Use the Orchestration to separate evidence collection from interpretation. Recommended structure:
  • Required inputs: deviation description, investigation Workspace, evidence files, batch or equipment references.
  • Early task: confirmed facts and timeline.
  • Middle task: source gaps and SME questions.
  • Review point: before root cause analysis.
  • Output: CoDraft investigation section with placeholders for unresolved evidence.

CAPA effectiveness check

Use the Orchestration to make evidence and criteria visible before drafting. Recommended structure:
  • Required inputs: CAPA plan, effectiveness criteria, observation window, metrics CoSheet, evidence files.
  • Early task: criteria extraction.
  • Middle task: metric review and evidence table.
  • Review point: before conclusion.
  • Output: CoDraft section plus evidence table.

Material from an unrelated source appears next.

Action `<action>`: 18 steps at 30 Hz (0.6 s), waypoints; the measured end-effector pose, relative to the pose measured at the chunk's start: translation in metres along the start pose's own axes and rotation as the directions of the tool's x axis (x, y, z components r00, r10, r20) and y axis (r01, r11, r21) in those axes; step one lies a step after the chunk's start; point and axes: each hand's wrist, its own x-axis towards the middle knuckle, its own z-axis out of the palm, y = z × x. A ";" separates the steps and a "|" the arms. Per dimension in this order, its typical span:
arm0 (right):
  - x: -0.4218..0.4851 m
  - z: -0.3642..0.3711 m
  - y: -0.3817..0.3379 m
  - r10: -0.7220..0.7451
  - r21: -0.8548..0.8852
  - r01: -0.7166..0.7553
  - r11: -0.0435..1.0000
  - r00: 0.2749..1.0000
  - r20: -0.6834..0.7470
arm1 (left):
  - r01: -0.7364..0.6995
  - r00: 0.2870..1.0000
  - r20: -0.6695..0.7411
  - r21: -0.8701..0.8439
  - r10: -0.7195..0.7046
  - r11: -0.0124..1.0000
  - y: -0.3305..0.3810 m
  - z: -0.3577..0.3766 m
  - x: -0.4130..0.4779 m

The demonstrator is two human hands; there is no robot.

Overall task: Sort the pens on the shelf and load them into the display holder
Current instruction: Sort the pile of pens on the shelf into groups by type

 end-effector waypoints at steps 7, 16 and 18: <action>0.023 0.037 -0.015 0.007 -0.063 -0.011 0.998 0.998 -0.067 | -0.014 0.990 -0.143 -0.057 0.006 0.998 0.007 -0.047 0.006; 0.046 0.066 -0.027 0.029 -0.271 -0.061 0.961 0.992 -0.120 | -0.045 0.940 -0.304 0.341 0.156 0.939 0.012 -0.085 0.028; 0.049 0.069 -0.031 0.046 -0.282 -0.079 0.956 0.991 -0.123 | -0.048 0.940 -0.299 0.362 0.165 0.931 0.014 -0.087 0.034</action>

Validation protocol generation

Use the Orchestration to move from source comparison to controlled drafting. Recommended structure:
  • Required inputs: URS, risk assessment, equipment or process description, protocol template, Workspace.
  • Early task: source map and gaps.
  • Middle task: protocol outline and test section plan.
  • Review point: before acceptance criteria or final section generation.
  • Output: filled CoDraft template with placeholders for SME confirmation.

Batch record review

Use the Orchestration to keep exceptions, source references, and follow-up questions traceable. Recommended structure:
  • Required inputs: batch record file, product, batch number, review focus, Workspace.
  • Early task: section inventory and missing pages.
  • Middle task: exception table.
  • Review point: before disposition language.
  • Output: CoSheet tracker or CoDraft review summary.

The standard to aim for

A strong Orchestration can be explained in one sentence:
When a user provides these inputs, Sofie follows these steps, uses these sources, pauses at these review points, and produces this reviewable output.
If you cannot fill in that sentence, keep designing in chat or Plan Mode before publishing the workflow.